Krisi Post plucked a single raspberry from a plastic clamshell outside the Salvation Army. Though she was very hungry, she told herself to eat just the one — she has a sugar allergy and can’t handle a lot of fruit at one time. She had other food she was wary of: she hoped the broccoli in the food bank box she was there to collect wouldn’t trigger her condition, but she wasn’t sure.
She would have preferred to have bought oats at the WinCo grocery store she’d visited a few hours earlier in the day. In fact, she’d tried. But when she’d gone to pay, she’d discovered the card the federal government normally replenishes twice a month through a poverty food provision program known as the Supplementary Nutritional Assistance Program (SNAP), was empty. Now, her only option was to wait in line for whatever food would be disbursed from under a tent in the parking lot of the Salvation Army on Indiana Avenue — even if it would be food that had the potential to give her hives and trouble breathing.
Post was one of about a dozen people lined up at the Salvation Army’s food bank on Tuesday. SNAP benefits have been swept into a stalemate between congressional Republicans and Democrats who won’t pass the normal legislation that keeps the government, including food assistance programs, funded. About 43 million Americans are affected.
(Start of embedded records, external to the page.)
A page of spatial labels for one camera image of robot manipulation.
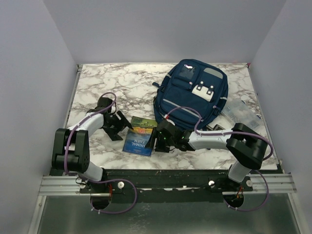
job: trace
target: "animal farm book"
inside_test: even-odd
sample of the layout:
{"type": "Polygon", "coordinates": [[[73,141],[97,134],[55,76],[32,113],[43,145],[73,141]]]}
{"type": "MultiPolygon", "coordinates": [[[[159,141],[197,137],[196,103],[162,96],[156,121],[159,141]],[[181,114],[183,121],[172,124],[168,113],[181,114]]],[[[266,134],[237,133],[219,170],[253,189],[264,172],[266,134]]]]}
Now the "animal farm book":
{"type": "Polygon", "coordinates": [[[151,156],[152,149],[145,149],[150,139],[152,130],[157,127],[155,120],[133,116],[131,119],[132,129],[129,129],[123,151],[137,155],[151,156]]]}

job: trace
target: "gray wall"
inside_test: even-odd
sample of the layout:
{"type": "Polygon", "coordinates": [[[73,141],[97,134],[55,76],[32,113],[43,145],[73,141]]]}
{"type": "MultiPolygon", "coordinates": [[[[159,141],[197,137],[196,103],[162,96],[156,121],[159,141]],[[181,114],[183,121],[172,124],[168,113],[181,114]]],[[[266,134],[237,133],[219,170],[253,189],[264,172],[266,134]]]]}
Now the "gray wall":
{"type": "Polygon", "coordinates": [[[250,62],[285,0],[44,0],[77,63],[250,62]]]}
{"type": "Polygon", "coordinates": [[[275,150],[312,230],[312,1],[288,0],[251,64],[275,150]]]}
{"type": "Polygon", "coordinates": [[[0,233],[27,233],[76,64],[40,0],[0,6],[0,233]]]}

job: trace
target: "marble surface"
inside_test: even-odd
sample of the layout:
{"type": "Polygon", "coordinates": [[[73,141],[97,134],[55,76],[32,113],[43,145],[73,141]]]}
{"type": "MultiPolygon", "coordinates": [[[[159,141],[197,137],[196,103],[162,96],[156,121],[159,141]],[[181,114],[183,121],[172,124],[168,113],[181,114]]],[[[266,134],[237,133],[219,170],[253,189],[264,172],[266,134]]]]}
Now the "marble surface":
{"type": "MultiPolygon", "coordinates": [[[[78,82],[68,119],[68,126],[81,120],[89,109],[96,106],[101,94],[111,91],[117,95],[117,109],[128,120],[131,116],[154,119],[153,98],[157,88],[152,82],[161,83],[175,64],[85,64],[78,82]]],[[[241,98],[248,107],[261,116],[246,64],[214,64],[228,76],[228,100],[241,98]]],[[[231,128],[233,124],[219,115],[209,125],[219,124],[231,128]]],[[[125,139],[128,129],[119,135],[125,139]]],[[[267,137],[264,123],[257,129],[267,137]]],[[[228,169],[235,162],[234,156],[225,150],[197,150],[169,153],[152,152],[151,157],[122,151],[123,141],[111,141],[103,130],[90,137],[90,158],[97,166],[114,169],[228,169]]],[[[276,169],[271,157],[263,162],[263,169],[276,169]]]]}

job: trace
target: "reflective strip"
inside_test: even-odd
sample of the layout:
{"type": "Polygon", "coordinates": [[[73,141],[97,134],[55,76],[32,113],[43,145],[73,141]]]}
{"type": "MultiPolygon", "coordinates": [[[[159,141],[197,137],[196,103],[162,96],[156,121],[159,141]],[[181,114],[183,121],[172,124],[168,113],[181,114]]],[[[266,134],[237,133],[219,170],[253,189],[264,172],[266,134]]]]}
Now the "reflective strip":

Post gestured to a bag of food she’d been given.
“I love broccoli, but it does have a bit of sugar,” she said. “The spaghetti squash is still high in sugar, starchy, and so I probably, actually, won’t be able to eat that. But the onions I can. I know what I’m gonna do with the onions and broccoli.”
Food security is at least temporarily collateral damage in the impasse as SNAP, also known as food stamps, is cut. The Trump administration could extend payments from an emergency food aid program, as it was ordered by two federal judges; instead, the administration announced November 4 it would not disburse the funds, contradicting a previous court filing it made. Now, state officials in Washington are announcing that the federal government is paying out some SNAP benefits, but only at about 50% what people normally receive.
Locally, food aid organizations are seeing “COVID-level” stresses on their services, RANGE reported this week.
People like Post are caught in the lurch. She found it infuriating and inexplicable that some of the funds weren’t being used for the most vulnerable of SNAP recipients.
“ I was shocked that they didn’t put them through for the most sensitive parts of the population,” she said, “like people that are living so far beneath the the poverty line that they’re in the streets.”
US Republican Representative Michael Baumgartner, who represents Eastern Washington, addressed the crisis in his weekly newsletter in which he blamed Senate Democrats for the stalemate and promoted his staff’s recent volunteering effort at 2nd Harvest Food Bank. He did not return a call for comment on this story. In his newsletter, he noted 2nd Harvest had seen an uptick of 50% in demand for food aid since SNAP benefits were cut.
He linked to a tweet in the newsletter, which said: “We need the government open. While that fight continues in DC, I know that the good people of Eastern Washington will step forward to help out here at home. Please do what you can.”
At the Salvation Army, Chris Connor had to ask for a ride from a friend to the food bank because he doesn’t have a car. He said the SNAP benefits he lost had been a lifeline.
“I’m on Social Security so I do get some money,” Connor said, “but bills and stuff take a lot of it, and food stamps have been the only way that I’ve been able to actually eat healthy.”
As a result, the Salvation Army and other organizations that maintain community food pantries have seen double the normal traffic of people needing food.
Sandy Riddle, a life-long Spokanite who is disabled and lives with her two sons, relies on government assistance to make ends meet. One of her sons, who is working age, is injured and can’t work. Riddle is especially worried because during past shutdowns, state governments have tried to fill the gap, but that hasn’t happened yet this time. On November 5, this shutdown became the longest in American history, at 36 days.
“We don’t have the extra money to be able to put food on the table,” Riddle said.
One woman in line who refused to give her name because she thought she would be attacked for being conservative, said she hopes Republicans in the US Congress would continue the shutdown until Democrats “cave” and agree to rescind health care subsidies, the conflict at the center of the shutdown.
She stopped just short of cheering the Republicans’ refusal to give in to Democrats’ demands on the health insurance benefits, saying she was willing to wait out the crisis before her SNAP benefits were restored if it meant slashing the federal budget.
“I was kind of hoping it would happen because like I’m tired of our side always caving to Democrats and giving them everything that they want,” she said. “It’s time that we start being smarter with our money and not giving trillions of dollars to this program and that program and focus on our country.”
As she stood in the parking lot, Post, who told RANGE she was “between homes,” shivered despite her jacket and hood. As the food bank line advanced, her feet — clad only in a pair of white flip flops — were turning bright red from being out in the cold.